Your assignment
Only those lines running from the line that contains "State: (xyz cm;" through the end of the material are to be written out, each exactly as shown.

═══ Dataset excerpt

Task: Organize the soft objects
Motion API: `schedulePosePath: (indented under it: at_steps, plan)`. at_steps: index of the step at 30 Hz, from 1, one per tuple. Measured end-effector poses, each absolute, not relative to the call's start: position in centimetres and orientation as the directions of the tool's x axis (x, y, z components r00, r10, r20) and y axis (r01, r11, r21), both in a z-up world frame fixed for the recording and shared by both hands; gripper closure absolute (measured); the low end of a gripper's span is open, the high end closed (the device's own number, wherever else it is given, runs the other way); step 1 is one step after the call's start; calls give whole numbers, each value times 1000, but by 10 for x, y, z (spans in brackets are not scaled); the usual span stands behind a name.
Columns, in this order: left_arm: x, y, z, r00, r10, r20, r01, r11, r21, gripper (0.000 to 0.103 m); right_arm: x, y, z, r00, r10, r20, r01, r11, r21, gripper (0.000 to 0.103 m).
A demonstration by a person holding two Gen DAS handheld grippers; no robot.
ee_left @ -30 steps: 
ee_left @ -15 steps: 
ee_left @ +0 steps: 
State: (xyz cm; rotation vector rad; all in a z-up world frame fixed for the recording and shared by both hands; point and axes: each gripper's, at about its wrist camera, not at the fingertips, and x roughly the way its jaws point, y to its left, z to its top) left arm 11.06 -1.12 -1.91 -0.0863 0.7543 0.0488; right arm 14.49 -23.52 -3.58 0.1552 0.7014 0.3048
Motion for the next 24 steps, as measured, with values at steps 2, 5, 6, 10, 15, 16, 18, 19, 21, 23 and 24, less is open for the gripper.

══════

Expected output
State: (xyz cm; rotation vector rad; all in a z-up world frame fixed for the recording and shared by both hands; point and axes: each gripper's, at about its wrist camera, not at the fingertips, and x roughly the way its jaws point, y to its left, z to its top) left arm 11.06 -1.12 -1.91 -0.0863 0.7543 0.0488; right arm 14.49 -23.52 -3.58 0.1552 0.7014 0.3048
Motion for the next 24 steps, as measured, with values at steps 2, 5, 6, 10, 15, 16, 18, 19, 21, 23 and 24, less is open for the gripper.

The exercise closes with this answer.